Hat ein 44-Jähriger seine Freundin misshandelt und später sogar vergewaltigt? Dieser Frage muss die Kriminalkammer des Bezirksgerichts in Luxemburg derzeit nachgehen – zum zweiten Mal.
Von Carlo Kass
Ein Mann, der im März dieses Jahres wegen Vergewaltigung und Körperverletzung zu neun Jahren Gefängnis verurteilt worden ist, hat gegen das Urteil Berufung eingelegt. Darum ist es jetzt Sache der Kriminalkammer, nochmals aufzurollen, was sich vor vielen Jahren und über Jahre hinweg ereignet haben soll.
So wird dem Angeklagten vorgeworfen, 2011 seine Freundin misshandelt zu haben – im vollen Bewusstsein, dass sie von ihm schwanger ist.
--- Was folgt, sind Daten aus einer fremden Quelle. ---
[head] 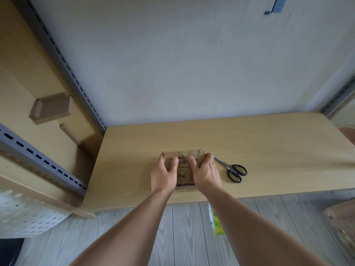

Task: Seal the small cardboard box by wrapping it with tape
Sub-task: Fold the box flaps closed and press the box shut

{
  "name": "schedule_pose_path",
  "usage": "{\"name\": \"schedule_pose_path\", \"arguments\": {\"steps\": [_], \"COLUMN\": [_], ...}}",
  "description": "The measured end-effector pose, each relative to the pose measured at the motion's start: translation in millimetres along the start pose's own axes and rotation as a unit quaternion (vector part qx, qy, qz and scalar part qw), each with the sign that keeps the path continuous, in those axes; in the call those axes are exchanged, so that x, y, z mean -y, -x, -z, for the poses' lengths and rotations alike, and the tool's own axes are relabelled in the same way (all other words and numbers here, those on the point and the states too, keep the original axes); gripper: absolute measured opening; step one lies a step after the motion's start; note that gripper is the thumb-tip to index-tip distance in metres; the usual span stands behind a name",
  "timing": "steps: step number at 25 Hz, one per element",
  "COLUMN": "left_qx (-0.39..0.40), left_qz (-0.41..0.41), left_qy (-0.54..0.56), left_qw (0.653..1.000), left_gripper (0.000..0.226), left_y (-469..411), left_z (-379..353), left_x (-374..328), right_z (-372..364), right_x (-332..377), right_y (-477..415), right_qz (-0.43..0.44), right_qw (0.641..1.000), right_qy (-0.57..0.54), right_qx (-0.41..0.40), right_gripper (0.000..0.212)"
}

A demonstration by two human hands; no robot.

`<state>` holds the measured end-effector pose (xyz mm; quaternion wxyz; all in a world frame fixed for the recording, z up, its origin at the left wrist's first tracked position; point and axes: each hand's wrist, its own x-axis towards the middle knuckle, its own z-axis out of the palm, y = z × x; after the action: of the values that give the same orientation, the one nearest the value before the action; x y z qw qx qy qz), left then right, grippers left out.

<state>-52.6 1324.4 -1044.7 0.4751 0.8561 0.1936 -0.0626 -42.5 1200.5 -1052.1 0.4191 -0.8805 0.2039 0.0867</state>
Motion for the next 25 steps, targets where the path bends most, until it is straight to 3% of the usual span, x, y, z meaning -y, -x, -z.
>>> {"name": "schedule_pose_path", "arguments": {"steps": [8, 14, 19, 21, 25], "left_qx": [-0.024, -0.019, -0.016, -0.007, 0.005], "left_qz": [0.006, 0.004, 0.007, 0.007, -0.019], "left_qy": [0.038, 0.023, 0.010, 0.006, 0.009], "left_qw": [0.999, 1.000, 1.000, 1.000, 1.000], "left_gripper": [0.054, 0.053, 0.050, 0.054, 0.080], "left_y": [3, 0, -1, -1, -1], "left_z": [0, -1, -3, -3, -2], "left_x": [-4, -3, -2, 0, 4], "right_z": [5, 6, 5, 4, 3], "right_x": [3, 1, 3, 2, 5], "right_y": [-7, -8, -10, -10, -7], "right_qz": [-0.040, -0.027, -0.039, -0.043, -0.051], "right_qw": [0.982, 0.983, 0.991, 0.991, 0.994], "right_qy": [-0.179, -0.180, -0.115, -0.113, -0.078], "right_qx": [0.037, 0.039, 0.056, 0.064, 0.053], "right_gripper": [0.046, 0.044, 0.050, 0.056, 0.104]}}
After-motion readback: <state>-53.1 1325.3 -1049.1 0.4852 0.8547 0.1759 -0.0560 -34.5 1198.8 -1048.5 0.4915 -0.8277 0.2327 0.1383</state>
Dabei soll er sie zuerst mit den Fäusten und kurze Zeit später mit einem Stock und einem Lineal traktiert haben, heißt es in der Anklageschrift. Angezeigt hat die Frau ihn schließlich im Juni 2013 – nachdem es zu einer Vergewaltigung gekommen sein soll. Der Mann, der in seiner Heimat bereits wegen Vergewaltigung zu vier Jahren Gefängnis verurteilt worden war, weist die Vorwürfe weit von sich: Es habe nie Gewalt gegeben in seiner Familie. Das mutmaßliche Opfer, das ohne Anwalt erschienen war, hielt allerdings an seiner Darstellung der Geschehnisse fest – und an dem geforderten und in erster Instanz zugesprochenen Schadenersatz in Höhe von 7.000 Euro.
Anwalt: Urteil fußt auf subjektiven Zeugenaussagen
Der Anwalt des Angeklagten, Me Frank Rollinger, bezeichnete die Anklage als „dünn“ und stellte sich voll hinter seinen Mandanten: Das Urteil der ersten Instanz fuße ganz auf subjektiven Zeugenaussagen, die die Richter allerdings als objektiv angenommen hätten. Um deren Glaubwürdigkeit zu erschüttern, ging er zunächst auf darin vorhandene Widersprüche und Irrtümer ein. Weiter führte der Anwalt in erster Instanz gemachte Aussagen der Kinder an, die nicht ausreichend gewürdigt worden seien: So sei zwar von verbalem Streit um Geld die Rede gewesen, es habe aber nie physische Gewalt gegeben. Außerdem, so der Anwalt, habe die Frau den Angeklagten unter Druck gesetzt, sie zu heiraten, um so ihre Situation in Luxemburg endlich zu legalisieren.
Rollinger unterstellte den Ermittlern außerdem Verfolgungseifer, etwa bei der Auswertung von Verbindungsdaten: Da gebe es viele Unklarheiten, etwa wer welches Handy benutzt hat, oder was den Zeitrahmen von Verbindungen zwischen dem Angeklagten und seiner Freundin anbelangt.
Reise nach Brüssel
Fragwürdig sei auch noch die Tatsache, dass das mutmaßliche Opfer nach der vorgeworfenen Tat trotzdem mit dem Angeklagten nach Brüssel gefahren ist – um in der dortigen serbischen Botschaft ihre Situation zu klären. Anwalt Rollinger fordert schließlich den Freispruch des Angeklagten.
Die Staatsanwaltschaft forderte dagegen die vollumfängliche Bestätigung des Urteils aus erster Instanz. Es gebe keinen Grund, an den Aussagen des mutmaßlichen Opfers zu zweifeln: In Fällen von häuslicher Gewalt stehe regelmäßig Aussage gegen Aussage. Im vorliegenden Fall seien die Angaben der Frau vom Anfang bis zum Ende kohärent und nie widersprüchlich gewesen.
Bei der anschließenden Befragung des mutmaßlichen Opfers zu Telefondaten, die eine Verbindung mit dem Angeklagten nach dessen Verweis aus dem Haus belegen, verstrickte sich die Frau jedoch in massive Widersprüche.
Das fünfköpfige Berufungsgericht muss seine Interpretation des Vorgetragenen nun in ein Urteil gießen, das am 15. Januar 2019 gesprochen werden soll.